Your answer should be one number: how many lines below hold the word "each".

[Data items]

============

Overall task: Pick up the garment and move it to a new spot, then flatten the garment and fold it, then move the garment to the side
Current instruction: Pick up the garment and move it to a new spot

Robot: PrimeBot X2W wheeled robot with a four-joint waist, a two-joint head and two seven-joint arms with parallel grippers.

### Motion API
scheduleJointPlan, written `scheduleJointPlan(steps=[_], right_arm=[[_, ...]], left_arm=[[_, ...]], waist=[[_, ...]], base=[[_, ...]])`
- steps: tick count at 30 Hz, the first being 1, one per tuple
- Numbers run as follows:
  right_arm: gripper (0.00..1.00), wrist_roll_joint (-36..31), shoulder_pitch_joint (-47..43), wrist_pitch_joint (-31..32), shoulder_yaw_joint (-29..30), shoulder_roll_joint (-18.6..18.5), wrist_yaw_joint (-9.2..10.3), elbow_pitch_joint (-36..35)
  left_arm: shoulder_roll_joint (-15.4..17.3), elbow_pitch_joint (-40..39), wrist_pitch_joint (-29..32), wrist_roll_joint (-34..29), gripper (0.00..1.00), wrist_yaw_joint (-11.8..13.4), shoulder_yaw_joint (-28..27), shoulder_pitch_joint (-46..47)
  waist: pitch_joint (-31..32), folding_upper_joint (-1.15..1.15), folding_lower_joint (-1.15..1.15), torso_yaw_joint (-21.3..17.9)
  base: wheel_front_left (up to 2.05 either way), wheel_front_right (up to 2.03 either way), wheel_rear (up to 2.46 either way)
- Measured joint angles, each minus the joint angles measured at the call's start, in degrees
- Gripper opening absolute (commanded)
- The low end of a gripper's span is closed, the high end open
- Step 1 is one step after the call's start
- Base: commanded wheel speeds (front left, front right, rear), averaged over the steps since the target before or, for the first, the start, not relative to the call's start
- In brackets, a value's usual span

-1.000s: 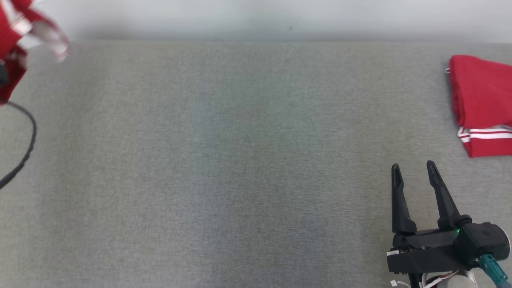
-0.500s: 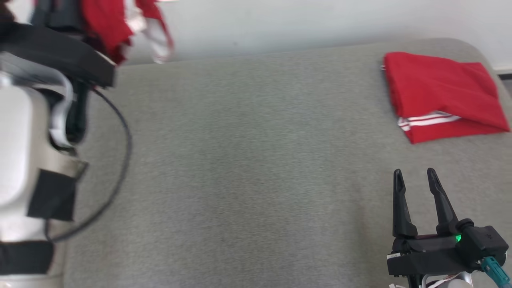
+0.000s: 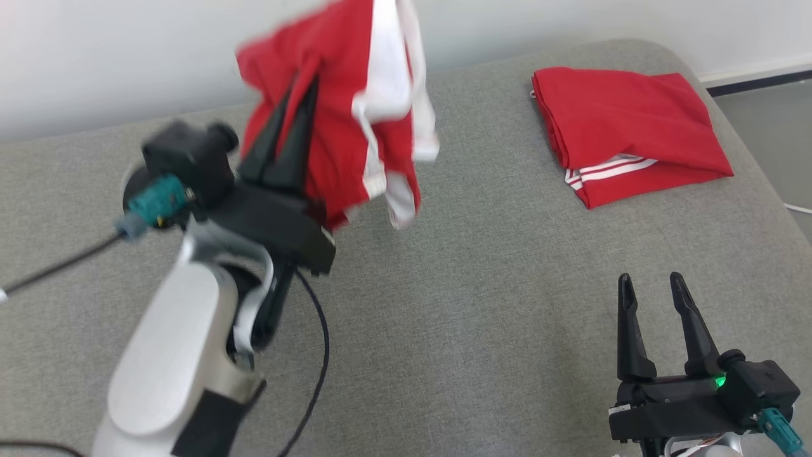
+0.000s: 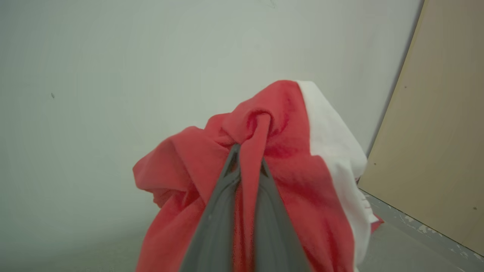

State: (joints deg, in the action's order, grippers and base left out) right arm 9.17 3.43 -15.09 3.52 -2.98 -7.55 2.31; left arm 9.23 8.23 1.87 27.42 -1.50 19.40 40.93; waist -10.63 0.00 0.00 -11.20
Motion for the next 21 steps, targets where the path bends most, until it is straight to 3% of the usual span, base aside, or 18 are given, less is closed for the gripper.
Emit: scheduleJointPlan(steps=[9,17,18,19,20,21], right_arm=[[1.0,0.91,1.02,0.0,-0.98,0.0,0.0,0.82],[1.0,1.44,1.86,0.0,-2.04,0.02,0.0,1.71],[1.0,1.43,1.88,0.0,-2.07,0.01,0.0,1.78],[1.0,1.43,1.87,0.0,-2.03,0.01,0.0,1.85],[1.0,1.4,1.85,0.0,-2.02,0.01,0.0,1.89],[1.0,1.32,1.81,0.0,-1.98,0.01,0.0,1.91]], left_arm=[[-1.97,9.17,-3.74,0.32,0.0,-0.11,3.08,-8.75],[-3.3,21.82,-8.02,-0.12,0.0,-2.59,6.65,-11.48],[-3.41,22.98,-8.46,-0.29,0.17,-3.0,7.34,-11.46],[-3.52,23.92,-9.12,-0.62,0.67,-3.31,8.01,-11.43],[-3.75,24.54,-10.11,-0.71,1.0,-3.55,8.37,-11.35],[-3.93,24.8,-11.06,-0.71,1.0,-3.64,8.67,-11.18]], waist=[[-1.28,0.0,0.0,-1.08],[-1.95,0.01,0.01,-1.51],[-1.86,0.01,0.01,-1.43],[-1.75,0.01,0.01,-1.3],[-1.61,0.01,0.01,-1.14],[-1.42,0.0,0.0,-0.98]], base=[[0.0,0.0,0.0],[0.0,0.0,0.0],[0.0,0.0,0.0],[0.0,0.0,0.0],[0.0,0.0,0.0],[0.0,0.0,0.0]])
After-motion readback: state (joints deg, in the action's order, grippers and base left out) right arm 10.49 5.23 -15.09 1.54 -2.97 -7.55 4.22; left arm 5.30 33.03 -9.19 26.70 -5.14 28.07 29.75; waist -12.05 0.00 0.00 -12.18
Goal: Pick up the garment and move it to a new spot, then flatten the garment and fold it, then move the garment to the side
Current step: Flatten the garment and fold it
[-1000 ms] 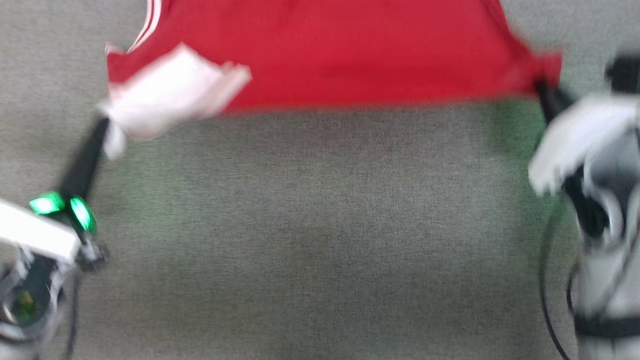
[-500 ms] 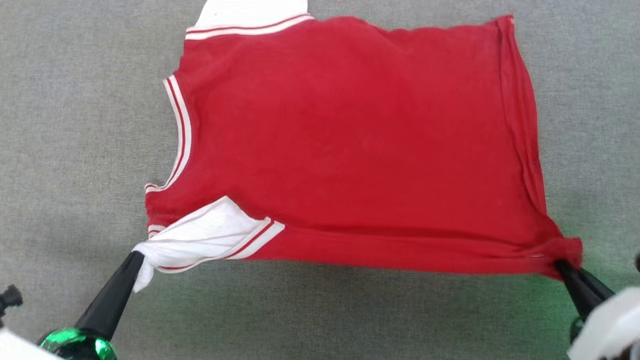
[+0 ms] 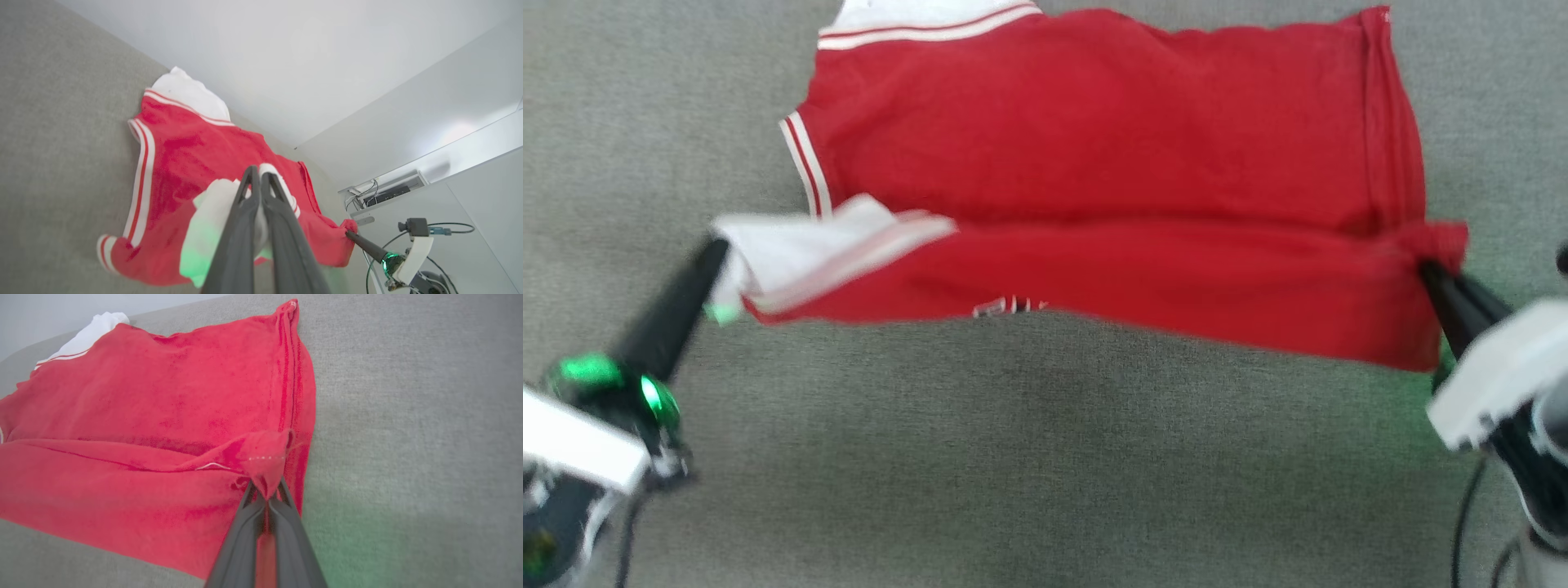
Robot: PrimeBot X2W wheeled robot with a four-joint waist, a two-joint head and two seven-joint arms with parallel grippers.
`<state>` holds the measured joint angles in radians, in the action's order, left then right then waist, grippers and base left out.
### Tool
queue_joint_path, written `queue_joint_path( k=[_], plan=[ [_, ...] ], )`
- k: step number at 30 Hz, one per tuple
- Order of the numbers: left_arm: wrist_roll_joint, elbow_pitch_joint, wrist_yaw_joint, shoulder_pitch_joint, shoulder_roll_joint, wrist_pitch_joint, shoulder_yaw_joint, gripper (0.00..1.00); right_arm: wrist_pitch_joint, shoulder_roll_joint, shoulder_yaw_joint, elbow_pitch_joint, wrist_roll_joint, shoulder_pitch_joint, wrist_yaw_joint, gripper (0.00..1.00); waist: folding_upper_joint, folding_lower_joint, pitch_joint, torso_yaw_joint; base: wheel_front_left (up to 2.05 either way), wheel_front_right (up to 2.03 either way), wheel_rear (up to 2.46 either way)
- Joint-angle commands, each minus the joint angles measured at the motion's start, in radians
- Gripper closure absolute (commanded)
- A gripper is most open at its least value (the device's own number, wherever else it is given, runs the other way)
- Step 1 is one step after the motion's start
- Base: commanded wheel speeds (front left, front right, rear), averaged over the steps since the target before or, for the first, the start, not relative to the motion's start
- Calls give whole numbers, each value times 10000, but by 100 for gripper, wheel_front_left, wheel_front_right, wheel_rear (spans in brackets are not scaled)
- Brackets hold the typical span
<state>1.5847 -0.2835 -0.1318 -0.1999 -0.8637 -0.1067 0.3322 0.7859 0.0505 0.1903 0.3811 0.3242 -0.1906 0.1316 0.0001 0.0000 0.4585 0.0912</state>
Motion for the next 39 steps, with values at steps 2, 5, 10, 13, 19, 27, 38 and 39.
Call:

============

- **RESPONSE FOR THIS EXERCISE**
3